Search
Close this search box.

CRVA to Advocate for Exemption at Council Meeting

A picture of Canada's Electric Logging Device required to be used by transportation drivers.

The Canadian Recreational Vehicle Association (CRVA) will advocate this month for approving the Canadian RV industry’s Electronic Logging Device (ELD) exemption request for the RV tow-away industry.

CRVA will argue for the approval at the Canadian Council of Motor Transport Administrators’ (CCMTA) annual general meeting, scheduled for July 17-19 in St. John’s, Newfoundland.

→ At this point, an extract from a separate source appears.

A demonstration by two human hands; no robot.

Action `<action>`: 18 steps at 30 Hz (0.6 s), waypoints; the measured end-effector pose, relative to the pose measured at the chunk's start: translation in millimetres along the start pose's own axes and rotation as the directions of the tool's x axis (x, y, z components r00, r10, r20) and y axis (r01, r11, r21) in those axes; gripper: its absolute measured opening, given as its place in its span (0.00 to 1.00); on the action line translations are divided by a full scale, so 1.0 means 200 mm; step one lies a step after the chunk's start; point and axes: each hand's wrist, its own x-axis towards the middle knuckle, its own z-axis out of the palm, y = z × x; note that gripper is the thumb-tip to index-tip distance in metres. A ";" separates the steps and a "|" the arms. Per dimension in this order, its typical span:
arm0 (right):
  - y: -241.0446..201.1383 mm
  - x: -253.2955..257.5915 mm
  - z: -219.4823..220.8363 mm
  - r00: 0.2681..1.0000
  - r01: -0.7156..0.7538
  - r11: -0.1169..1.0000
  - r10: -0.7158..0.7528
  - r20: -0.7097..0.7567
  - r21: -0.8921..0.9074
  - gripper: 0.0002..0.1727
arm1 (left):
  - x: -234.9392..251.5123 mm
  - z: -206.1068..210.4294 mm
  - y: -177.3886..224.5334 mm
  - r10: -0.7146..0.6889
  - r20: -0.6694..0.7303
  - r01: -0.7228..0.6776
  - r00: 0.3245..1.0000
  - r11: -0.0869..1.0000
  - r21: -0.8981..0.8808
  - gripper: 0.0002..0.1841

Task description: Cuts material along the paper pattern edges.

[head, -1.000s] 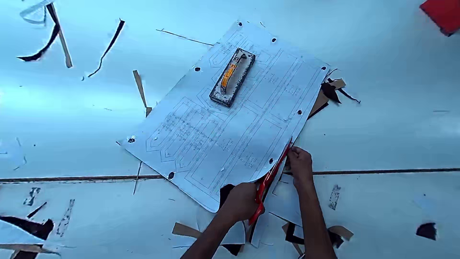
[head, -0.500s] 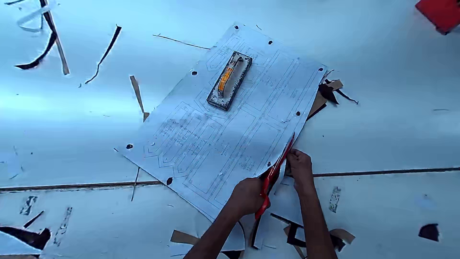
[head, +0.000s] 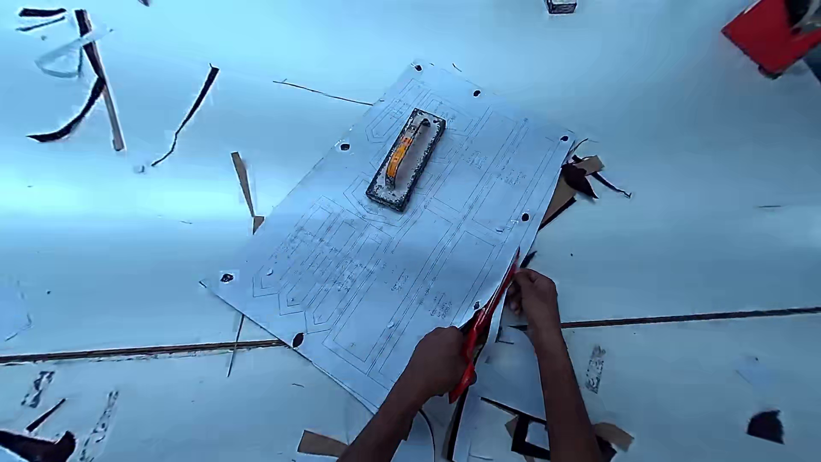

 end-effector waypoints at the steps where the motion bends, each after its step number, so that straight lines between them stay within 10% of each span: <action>1: -0.03 0.04 0.00 1.000 -0.010 1.000 0.010 -0.013 0.001 0.16 | 0.00 0.00 0.00 0.002 0.002 -0.002 1.000 1.000 0.000 0.13; 18: -0.03 0.19 -0.01 0.999 0.011 0.993 -0.006 -0.044 0.115 0.13 | 0.05 -0.08 0.11 -0.030 -0.006 0.030 1.000 1.000 -0.004 0.17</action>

“We are hopeful for productive conversations with CCMTA Provinces and Transport Canada Officials during the meetings,” said Shane Devenish, CRVA president. “Our goal is to establish an understanding with CCMTA that the RV industry in Canada wishes to maintain high safety standards on the roads while coming to an agreement that recognizes the unique needs of the RV tow-away industry.”

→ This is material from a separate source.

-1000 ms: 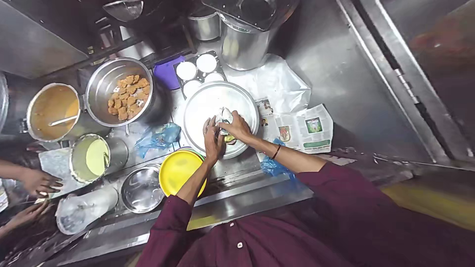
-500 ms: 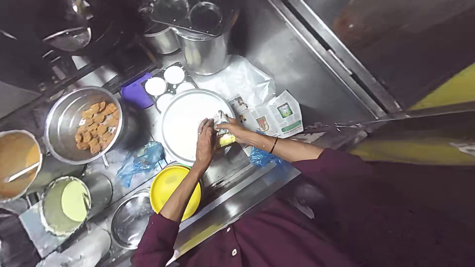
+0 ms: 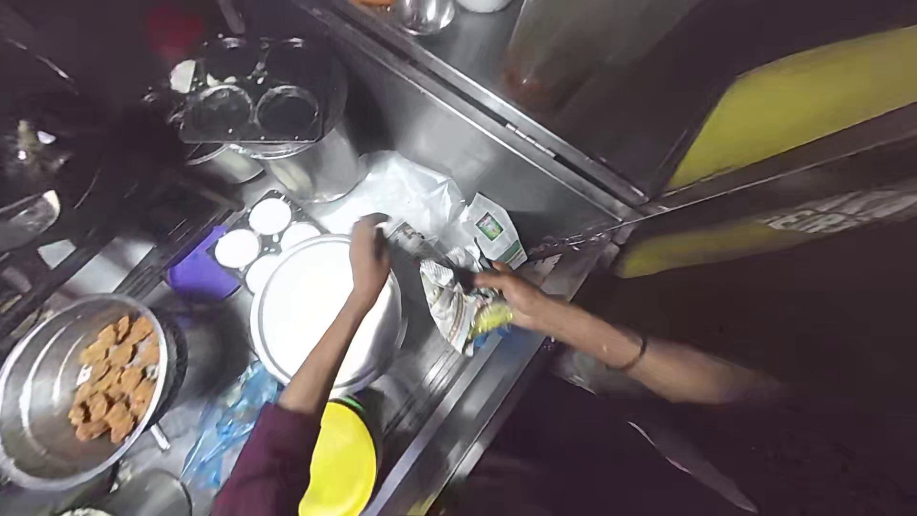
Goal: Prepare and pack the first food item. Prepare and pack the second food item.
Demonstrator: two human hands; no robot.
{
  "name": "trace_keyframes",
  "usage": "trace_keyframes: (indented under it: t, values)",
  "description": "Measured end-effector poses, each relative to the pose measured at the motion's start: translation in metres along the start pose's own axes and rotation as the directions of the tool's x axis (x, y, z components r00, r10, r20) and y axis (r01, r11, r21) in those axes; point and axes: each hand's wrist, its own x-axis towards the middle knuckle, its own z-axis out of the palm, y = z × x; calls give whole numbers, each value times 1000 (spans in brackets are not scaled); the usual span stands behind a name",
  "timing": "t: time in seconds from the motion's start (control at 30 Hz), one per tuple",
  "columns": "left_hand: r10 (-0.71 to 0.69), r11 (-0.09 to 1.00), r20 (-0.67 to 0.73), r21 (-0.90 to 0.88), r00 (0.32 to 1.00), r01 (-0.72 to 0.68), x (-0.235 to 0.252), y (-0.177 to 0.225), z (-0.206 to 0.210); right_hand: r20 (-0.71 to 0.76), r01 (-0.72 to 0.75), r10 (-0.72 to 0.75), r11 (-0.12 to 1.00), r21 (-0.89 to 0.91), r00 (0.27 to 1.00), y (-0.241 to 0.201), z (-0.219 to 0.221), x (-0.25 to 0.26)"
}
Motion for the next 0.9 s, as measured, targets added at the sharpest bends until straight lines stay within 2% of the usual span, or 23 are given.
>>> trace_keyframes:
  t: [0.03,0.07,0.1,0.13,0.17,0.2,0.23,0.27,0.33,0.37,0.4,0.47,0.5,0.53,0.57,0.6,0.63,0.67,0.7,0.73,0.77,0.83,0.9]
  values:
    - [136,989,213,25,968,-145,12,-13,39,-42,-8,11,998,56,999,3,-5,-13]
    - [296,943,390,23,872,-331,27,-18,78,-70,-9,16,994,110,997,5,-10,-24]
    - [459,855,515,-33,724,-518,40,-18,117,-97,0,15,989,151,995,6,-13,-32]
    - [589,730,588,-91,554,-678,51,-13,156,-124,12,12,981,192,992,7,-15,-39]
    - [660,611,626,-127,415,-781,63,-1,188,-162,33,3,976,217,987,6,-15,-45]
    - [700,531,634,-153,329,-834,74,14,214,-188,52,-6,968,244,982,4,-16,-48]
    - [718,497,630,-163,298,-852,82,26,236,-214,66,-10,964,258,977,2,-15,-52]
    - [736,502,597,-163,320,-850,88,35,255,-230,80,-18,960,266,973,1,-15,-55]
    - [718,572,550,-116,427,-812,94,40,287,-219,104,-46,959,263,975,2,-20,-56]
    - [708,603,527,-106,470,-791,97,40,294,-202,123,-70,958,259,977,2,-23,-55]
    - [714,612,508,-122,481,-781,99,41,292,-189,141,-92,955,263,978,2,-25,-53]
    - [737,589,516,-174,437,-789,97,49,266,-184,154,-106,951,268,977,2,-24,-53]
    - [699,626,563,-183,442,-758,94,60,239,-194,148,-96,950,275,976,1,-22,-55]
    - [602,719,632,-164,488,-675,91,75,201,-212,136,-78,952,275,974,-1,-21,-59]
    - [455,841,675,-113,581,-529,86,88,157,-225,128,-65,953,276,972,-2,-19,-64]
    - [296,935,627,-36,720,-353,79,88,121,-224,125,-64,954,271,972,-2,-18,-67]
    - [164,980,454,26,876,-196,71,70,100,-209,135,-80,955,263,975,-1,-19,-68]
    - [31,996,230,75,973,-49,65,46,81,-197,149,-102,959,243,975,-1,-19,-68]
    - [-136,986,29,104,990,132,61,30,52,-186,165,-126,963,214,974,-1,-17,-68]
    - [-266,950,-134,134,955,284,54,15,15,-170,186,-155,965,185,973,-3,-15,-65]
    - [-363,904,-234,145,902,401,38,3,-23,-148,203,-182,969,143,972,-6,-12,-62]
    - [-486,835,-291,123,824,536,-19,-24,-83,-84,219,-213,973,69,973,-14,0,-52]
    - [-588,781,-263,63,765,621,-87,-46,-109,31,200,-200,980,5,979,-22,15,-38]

CCMTA is a non-profit organization comprising representatives from Canada’s provincial, territorial and federal governments. As a key Transport Canada partner, CCMTA helps administrate and coordinate various policies, regulatory changes and procedures.

CRVA said its exemption request is due to the industry’s unique characteristics. The association said it also wants to tell CCMTA the request aligns with precedents set by the U.S. Department of Transportation. The U.S. granted a similar ELD exemption in 2015.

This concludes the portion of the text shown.